With 30-year fixed-rate mortgages hovering at about 8 percent, the effect of rising interest rates on sales of second homes has been fairly negligible, according to most Realtors.
"Eight and a quarter percent for a typical mortgage is not a number where people flinch," Mrs. Seib says, "and that's particularly true for second-home buyers."
Mrs. Seib says many of the second-home purchases at Deep Creek Lake are made with cash after the home buyer has liquidated investments or other assets.
If a buyer needs a mortgage, obtaining one has never been easier, whether the property being bought is a multimillion-dollar estate or a $140,000 town house.
"In the past four to six years, it has been much easier to get a mortgage on a second house," Mrs. Seib says. "Lenders often offer the very same rate programs as they do for primary-home buyers."
Along with the size of your budget, the choice of a second home has much to do with lifestyle. While you may not have to worry about your house's proximity to school or work, you may want to take into account the nearness of your neighbors and also the area's recreational or cultural activities.
One family quickly put their mountain hideaway back on the market after finding it just a little too hidden.
"The view was amazing," says the former homeowner, who also asked not to be named, "but there was nothing to do and nowhere to go. After a while, I thought we were going to go stir-crazy. I didn't want to end up hating my kids, so we sold the place."
Things are more congenial at North Bethany, with nearby neighbors and room enough in its large homes for extended families. In fact, Miss Raskauskas notes a trend this year for purchases to be "true" second homes, not properties bought for investment purposes to be rented out during the height of the season. If you are looking for an active beach scene with late-night action, however, North Bethany probably is not the place for you. Things tend to shut down rather early.
"People say we're built for the newly wed or nearly dead," Miss Raskauskas says, "but I would say we're really a family place."
For buyers seeking to augment their income or at least cover the mortgage on a second home, renting it out seems to be a clear option. Of course, that means that for all or part of the peak season, you and your family will have to find someplace else to live. One Delaware beach homeowner actually ended up buying a third home because the second property was always rented out.
Unlike a car or boat, most real estate tends to appreciate. It can be hard to overlook an opportunity to make a little money.
"A lot of people buy just to put their home on the rental market," Mrs. Seib says. She estimates that at Deep Creek Lake, "a majority" of homes are rented out at some time or another.
"Most don't bother treating it as an investment property even if they rent it out for part of the time," she says. "Besides, you can still deduct the mortgage."
Too much rental time means a second home is no longer a vacation home, but an investment property. If you want to claim it on your tax return, there are requirements regarding how much time the owner can spend there.

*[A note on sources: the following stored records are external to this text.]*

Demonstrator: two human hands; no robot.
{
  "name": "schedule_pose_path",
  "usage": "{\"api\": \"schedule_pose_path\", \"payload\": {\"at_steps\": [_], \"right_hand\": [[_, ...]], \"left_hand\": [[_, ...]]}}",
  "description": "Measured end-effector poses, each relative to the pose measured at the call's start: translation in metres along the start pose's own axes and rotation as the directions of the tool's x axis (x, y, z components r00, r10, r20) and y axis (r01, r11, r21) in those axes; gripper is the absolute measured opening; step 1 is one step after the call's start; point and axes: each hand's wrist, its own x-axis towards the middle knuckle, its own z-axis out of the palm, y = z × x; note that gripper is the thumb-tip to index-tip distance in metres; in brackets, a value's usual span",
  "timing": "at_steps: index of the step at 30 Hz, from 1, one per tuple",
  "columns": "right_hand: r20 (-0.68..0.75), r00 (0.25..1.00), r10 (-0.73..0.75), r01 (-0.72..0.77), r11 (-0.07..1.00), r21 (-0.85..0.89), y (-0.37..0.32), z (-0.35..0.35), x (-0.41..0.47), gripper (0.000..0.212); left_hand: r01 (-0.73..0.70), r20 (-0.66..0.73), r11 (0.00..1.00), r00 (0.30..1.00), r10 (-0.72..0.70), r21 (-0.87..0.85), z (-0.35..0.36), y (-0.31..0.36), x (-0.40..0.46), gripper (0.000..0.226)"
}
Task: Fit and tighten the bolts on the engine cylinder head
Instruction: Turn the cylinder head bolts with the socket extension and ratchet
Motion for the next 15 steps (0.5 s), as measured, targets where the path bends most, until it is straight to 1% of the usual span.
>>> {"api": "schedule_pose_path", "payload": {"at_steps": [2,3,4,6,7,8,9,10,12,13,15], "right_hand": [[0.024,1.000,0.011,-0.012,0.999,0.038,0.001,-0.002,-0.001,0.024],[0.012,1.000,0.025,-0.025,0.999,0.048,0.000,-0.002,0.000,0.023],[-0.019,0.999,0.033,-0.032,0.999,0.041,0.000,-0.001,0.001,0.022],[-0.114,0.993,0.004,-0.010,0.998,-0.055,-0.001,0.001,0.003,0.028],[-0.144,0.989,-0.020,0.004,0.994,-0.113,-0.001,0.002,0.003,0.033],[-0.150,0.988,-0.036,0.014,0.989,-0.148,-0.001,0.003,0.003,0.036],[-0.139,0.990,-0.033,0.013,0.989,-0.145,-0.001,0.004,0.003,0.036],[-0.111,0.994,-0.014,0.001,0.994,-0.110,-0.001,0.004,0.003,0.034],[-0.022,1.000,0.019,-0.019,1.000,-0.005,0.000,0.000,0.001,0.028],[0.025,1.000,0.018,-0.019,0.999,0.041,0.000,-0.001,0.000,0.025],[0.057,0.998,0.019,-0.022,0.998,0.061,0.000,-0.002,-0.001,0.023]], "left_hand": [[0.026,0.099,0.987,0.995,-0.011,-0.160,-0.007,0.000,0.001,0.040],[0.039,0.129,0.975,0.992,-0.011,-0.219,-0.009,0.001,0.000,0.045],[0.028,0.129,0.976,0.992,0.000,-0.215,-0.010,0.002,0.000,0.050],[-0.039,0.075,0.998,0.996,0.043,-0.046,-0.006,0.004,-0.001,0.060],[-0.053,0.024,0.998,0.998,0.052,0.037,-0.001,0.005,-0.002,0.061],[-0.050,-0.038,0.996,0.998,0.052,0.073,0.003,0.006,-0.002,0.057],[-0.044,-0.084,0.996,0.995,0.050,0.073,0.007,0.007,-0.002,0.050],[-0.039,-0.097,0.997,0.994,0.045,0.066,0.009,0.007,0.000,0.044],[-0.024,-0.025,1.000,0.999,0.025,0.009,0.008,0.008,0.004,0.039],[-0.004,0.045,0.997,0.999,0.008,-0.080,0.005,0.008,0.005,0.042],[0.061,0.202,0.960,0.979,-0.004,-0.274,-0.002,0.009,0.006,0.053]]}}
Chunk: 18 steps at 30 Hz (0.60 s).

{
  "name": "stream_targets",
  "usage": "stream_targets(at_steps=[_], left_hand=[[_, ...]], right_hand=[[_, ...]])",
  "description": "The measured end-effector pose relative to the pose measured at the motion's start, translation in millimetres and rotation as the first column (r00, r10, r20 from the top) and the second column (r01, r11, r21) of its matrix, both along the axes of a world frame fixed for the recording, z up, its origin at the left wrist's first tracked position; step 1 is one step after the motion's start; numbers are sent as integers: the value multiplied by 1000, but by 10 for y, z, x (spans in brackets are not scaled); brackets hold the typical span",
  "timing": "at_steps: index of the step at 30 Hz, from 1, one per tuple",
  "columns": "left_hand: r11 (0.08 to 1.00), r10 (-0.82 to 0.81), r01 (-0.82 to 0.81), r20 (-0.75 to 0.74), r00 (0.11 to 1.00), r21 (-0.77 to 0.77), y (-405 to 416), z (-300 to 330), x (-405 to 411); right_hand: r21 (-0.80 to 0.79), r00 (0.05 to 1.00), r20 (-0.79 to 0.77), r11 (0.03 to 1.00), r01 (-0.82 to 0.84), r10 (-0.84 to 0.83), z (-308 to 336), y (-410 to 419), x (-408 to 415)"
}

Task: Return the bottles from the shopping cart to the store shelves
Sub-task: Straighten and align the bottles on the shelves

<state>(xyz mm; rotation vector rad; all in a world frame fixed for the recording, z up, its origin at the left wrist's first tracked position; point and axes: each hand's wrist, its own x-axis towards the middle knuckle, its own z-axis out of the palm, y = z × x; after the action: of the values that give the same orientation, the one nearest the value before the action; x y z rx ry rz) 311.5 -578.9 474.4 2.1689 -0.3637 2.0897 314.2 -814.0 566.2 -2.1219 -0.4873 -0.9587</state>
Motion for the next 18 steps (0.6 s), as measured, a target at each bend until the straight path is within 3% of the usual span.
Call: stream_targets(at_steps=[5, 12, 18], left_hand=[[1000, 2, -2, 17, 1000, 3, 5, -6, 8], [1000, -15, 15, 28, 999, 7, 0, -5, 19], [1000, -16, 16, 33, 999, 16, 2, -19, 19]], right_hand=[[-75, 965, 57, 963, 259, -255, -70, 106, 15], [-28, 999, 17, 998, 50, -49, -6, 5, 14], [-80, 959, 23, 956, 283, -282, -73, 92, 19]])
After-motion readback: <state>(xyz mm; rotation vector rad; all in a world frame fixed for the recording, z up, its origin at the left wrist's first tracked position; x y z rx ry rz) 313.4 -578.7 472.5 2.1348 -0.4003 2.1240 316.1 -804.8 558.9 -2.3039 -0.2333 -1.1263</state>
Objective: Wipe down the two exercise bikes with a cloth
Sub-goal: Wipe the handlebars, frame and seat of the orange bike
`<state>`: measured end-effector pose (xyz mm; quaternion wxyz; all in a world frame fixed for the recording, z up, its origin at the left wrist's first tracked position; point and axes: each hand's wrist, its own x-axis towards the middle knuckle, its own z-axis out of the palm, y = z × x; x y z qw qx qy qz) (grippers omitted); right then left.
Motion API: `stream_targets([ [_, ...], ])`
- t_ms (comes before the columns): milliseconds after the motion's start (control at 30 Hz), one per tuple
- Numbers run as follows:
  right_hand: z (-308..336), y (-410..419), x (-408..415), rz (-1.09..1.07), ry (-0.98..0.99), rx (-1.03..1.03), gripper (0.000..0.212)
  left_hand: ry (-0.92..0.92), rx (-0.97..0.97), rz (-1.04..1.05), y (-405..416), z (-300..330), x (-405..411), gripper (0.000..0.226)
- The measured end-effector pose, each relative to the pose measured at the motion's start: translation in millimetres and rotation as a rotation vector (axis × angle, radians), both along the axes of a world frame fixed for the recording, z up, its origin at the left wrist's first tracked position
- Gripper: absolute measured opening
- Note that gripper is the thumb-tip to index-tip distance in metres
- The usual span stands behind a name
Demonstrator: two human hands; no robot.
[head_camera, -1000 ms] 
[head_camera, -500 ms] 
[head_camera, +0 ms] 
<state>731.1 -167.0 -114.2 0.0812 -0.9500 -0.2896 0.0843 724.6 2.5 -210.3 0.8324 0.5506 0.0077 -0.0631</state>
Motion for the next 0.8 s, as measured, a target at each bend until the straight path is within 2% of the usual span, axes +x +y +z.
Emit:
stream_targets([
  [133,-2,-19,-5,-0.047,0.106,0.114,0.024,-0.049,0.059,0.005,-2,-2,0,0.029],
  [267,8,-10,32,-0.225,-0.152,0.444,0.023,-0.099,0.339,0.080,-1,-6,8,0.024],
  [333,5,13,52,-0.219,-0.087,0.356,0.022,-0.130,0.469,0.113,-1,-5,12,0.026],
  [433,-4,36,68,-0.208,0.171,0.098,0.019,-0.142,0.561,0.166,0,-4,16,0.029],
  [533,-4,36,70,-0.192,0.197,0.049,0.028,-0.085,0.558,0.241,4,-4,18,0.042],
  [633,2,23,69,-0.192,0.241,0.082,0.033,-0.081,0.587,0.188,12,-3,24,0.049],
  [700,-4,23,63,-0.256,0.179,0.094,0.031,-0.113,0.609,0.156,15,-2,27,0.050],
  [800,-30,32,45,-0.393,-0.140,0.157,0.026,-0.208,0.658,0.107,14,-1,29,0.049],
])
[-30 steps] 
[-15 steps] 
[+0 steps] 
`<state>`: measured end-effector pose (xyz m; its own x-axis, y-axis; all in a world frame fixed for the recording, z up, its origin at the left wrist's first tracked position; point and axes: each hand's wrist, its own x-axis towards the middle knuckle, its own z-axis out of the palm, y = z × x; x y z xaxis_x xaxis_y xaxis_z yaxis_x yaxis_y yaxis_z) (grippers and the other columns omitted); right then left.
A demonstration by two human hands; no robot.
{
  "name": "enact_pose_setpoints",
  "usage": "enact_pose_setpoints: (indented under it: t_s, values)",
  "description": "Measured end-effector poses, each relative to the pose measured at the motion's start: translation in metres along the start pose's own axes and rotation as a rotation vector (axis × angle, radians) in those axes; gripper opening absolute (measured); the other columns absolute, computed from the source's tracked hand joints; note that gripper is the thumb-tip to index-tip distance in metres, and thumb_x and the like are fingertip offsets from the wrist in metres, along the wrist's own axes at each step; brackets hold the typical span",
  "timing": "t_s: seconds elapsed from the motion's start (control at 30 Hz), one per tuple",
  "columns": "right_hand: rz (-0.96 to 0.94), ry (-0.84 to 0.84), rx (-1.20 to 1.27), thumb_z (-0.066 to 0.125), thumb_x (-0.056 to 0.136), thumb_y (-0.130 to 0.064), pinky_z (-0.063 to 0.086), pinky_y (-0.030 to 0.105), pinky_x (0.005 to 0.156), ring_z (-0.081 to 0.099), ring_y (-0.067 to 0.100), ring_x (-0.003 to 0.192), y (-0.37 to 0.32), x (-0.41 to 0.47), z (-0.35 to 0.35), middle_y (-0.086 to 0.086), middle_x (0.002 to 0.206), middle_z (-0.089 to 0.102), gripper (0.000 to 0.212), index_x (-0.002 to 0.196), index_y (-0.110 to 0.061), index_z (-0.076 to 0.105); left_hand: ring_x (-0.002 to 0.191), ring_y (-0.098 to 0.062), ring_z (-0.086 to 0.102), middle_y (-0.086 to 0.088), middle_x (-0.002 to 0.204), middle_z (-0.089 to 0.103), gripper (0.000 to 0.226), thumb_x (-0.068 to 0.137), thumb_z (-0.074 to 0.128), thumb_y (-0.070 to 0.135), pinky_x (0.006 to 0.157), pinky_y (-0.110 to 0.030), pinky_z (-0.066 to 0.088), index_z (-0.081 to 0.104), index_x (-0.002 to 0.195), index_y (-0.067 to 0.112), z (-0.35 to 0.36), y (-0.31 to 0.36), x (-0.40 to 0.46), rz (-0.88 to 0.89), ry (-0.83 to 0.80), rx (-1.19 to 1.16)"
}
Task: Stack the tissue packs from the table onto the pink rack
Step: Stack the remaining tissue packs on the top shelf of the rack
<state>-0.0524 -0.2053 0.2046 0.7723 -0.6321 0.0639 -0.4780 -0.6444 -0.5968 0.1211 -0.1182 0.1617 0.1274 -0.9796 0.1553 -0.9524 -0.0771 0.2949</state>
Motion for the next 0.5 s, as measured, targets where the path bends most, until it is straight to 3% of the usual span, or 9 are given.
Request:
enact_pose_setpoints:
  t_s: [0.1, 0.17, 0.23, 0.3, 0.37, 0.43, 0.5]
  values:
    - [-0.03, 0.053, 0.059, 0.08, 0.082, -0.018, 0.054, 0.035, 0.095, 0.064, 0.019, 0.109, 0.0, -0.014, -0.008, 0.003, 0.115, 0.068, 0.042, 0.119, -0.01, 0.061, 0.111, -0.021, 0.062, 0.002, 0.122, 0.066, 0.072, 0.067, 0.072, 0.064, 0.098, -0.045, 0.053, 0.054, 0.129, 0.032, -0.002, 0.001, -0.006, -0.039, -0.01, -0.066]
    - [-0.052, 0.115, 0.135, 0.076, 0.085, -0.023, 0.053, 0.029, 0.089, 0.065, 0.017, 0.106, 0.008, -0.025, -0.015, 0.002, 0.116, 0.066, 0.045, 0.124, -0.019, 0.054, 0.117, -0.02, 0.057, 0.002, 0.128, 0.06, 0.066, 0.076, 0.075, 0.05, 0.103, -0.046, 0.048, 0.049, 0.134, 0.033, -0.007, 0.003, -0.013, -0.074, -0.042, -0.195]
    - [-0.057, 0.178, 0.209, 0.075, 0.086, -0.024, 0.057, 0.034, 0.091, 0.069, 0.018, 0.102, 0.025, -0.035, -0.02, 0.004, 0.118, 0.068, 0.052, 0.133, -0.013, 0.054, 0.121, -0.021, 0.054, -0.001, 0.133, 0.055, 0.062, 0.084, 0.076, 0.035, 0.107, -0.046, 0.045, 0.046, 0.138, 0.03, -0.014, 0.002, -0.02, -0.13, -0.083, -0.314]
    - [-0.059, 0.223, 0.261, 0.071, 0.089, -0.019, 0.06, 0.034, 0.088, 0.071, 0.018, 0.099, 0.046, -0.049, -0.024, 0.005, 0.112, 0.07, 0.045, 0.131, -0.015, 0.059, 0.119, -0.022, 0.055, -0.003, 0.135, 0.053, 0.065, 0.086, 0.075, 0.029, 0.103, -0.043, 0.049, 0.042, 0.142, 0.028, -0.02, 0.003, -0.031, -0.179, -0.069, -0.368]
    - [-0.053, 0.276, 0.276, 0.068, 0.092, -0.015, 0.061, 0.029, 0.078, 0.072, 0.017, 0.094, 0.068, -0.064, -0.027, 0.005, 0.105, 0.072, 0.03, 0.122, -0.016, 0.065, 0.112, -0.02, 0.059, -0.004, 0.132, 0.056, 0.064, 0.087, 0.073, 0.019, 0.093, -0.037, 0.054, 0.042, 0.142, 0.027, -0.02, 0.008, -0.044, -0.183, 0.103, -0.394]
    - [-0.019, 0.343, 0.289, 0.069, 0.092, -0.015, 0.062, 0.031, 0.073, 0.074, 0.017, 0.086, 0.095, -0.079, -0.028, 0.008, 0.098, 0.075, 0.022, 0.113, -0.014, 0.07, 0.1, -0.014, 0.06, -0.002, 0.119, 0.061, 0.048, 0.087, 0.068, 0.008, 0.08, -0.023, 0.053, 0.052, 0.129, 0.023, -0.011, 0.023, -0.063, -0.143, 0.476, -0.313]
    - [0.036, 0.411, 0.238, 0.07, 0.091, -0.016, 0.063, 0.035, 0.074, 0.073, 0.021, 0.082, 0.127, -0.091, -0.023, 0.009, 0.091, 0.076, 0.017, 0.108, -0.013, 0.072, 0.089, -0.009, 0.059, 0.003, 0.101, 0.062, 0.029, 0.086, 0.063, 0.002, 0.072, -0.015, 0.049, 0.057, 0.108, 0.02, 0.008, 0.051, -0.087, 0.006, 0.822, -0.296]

"I always tell people that I don't believe they would make enough renting out the place to cover the mortgage," Mr. Armell says. "The majority of our buyers are using the homes themselves."
Whether they buy in the mountains or by the beach, a "true" second home or a part-time rental, a million-dollar architectural extravaganza or a bare-bones condo, most Washington area second-home owners interviewed for this story seem to agree on one thing:
"I thought we'd have more time here," says one Bethany Beach homeowner, echoing the comments of others, "but we're so busy, it seems that we just can't find the time to get away."